With advances in technology and the recent explosion in popularity of social media sites such as Facebook, Linkedin, and Google+, cyberbully is becoming more prevalent in today’s society. Cyberbullying on social media is increasing day by day according to increasing to the internet.
Despite all the positives that come from a more connected society and the world, cyberbullying has quickly become a major concern for schools and law enforcement agencies.
A cyberbully is a person who willfully and intentionally causes stress on another person via the internet. A cyberbully can reach the person in any number of ways, such as email, social media sites, or text messages.
Bullying can include personal threats, sexual remarks, insulting comments, or hateful speech. The bully may also post private information about their victim online.
This trend of cyberbullying is relatively new and therefore has not been researched as much as traditional bullying.
However, it’s safe to say that person who is bullies in the traditional sense are likely to engage in cyberbullying as well. What exactly makes a person become a cyberbully will vary from person to person.
Traditional bullying and cyberbullying
One common factor is traditional bullying and cyberbullying because the instigator experiences low self-esteem and can be quite insecure. They want to hurt someone else to feel good about themselves. Another common factor is naivety. A lot of kids bully other kids online because they think that it’s funny. They don’t think in terms of what they are truly putting their victims through.
Most cyberbullies do not realize the harm that they cause in their role as cyberbully. There have been many adolescents and young adults who have committed or attempted suicide because of this dangerous trend.
A lot of the victims who have taken this measure have been young girls who were bullied relentlessly online by other girls and young men who were wrongly accused of being homosexual.
These bullies use the internet to say and do things that they would never do in person; hence the attacks tend to be more vicious in their nature. In a lot of ways, this may be more dangerous than traditional bullying.
My personal experience with cyberbullying on social media
One would think that at my age (I’m 29), I would not have to deal with cyberbullies, and I had wrongfully believed that cyberbullies were just young kids and teenagers making fun of their peers online up until a couple of years ago when I began developing and managing various websites.

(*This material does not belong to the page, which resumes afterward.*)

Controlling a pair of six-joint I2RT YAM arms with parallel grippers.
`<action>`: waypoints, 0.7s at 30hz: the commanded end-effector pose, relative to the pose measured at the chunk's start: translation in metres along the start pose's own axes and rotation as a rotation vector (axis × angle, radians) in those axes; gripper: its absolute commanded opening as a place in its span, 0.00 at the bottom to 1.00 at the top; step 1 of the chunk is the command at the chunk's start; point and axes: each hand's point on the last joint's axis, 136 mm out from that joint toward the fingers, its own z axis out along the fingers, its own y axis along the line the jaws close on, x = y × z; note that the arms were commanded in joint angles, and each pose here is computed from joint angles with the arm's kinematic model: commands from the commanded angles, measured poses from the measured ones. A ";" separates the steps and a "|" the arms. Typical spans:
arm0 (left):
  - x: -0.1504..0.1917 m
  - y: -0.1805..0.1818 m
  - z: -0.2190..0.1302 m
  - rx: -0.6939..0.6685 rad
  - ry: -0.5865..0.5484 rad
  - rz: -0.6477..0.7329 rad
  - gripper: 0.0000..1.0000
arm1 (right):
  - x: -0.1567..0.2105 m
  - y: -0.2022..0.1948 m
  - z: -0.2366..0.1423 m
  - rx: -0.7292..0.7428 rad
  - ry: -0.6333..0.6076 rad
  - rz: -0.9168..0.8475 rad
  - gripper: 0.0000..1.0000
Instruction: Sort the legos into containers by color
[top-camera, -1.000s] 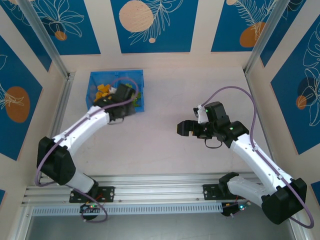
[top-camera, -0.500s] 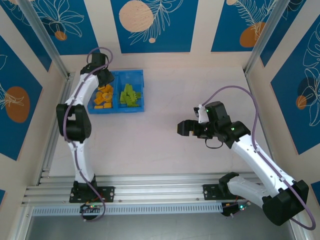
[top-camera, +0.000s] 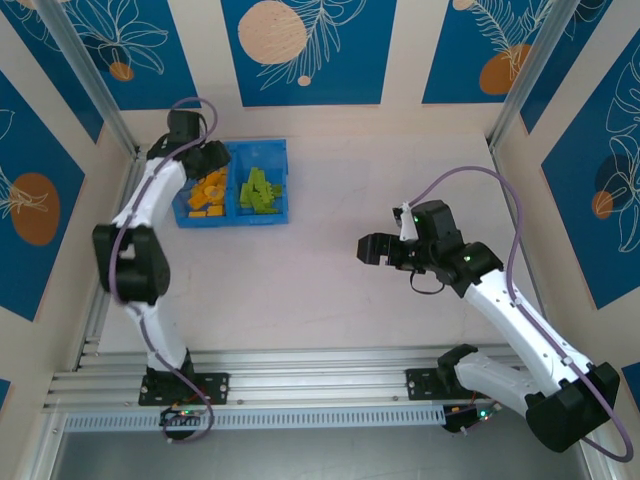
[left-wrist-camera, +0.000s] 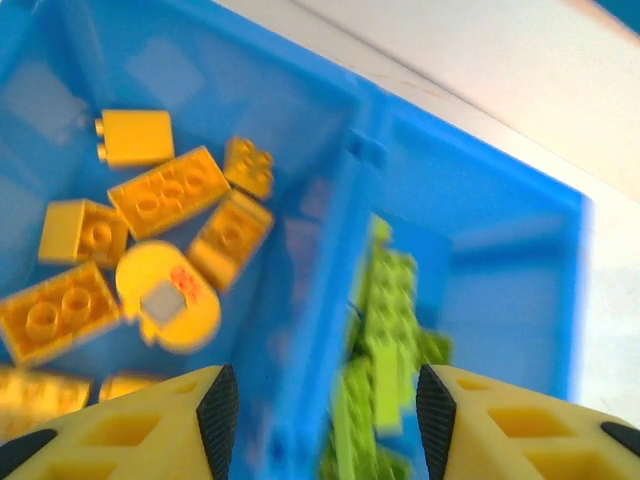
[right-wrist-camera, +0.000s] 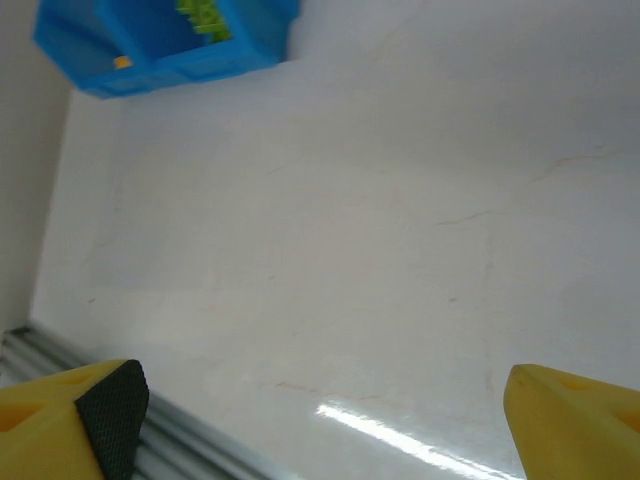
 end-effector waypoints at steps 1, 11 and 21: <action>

One of the more recent websites I have managed provides users with news and current events from multiple authors who are all United States, military veterans.
After the website had gone live, the authors had begun to receive many compliments for the quality of content they were producing. However, it did not take long before adult cyberbullies (also known as trolls) began to rear their foul-mouthed heads.
At first, I was horrified. And I could not believe the nastiness written in the comments section of many of the articles.
I was forced to choose: Should I argue with them and feed their egos, or should I ignore them? I can’t lie — It was a tough choice.
As much as I wanted to rip apart their illogical arguments (along with a few arms, legs, and ears), I knew that I would be playing right into their hands, so I chose to ignore them.
A smart choice
After a couple of weeks of not responding to their taunts, the trolls began to fade away. Not that their activity has stopped completely, but the regular visiting trolls seem to have focused their energy on other endeavors for a while.
As an adult, I knew not to take those comments personally, but I remember being so frustrated for a while.
It wasn’t until this all happened that I realized how tough it would be growing up as a child today where the Internet and easy anonymity is pervasive in society.
I think I was eight when my family bought its first computer and took my first taste of the Internet. But back then, there was no Facebook, MySpace, Twitter, or texting, so I never thought twice about being bullied online. I can only imagine what kids today have to deal with.
That’s why it is important to realize that even adults are capable of cyberbullying, and just like children, many adults might not even realize that their actions constitute bullying.
Bad habits like smoking, unhealthy eating, and spitting can be easily passed on from parent to child. Try to make sure that cyberbullying isn’t one of those bad habits you pass on to yours. This is the time to take preventative measures of cyberbullying on social media.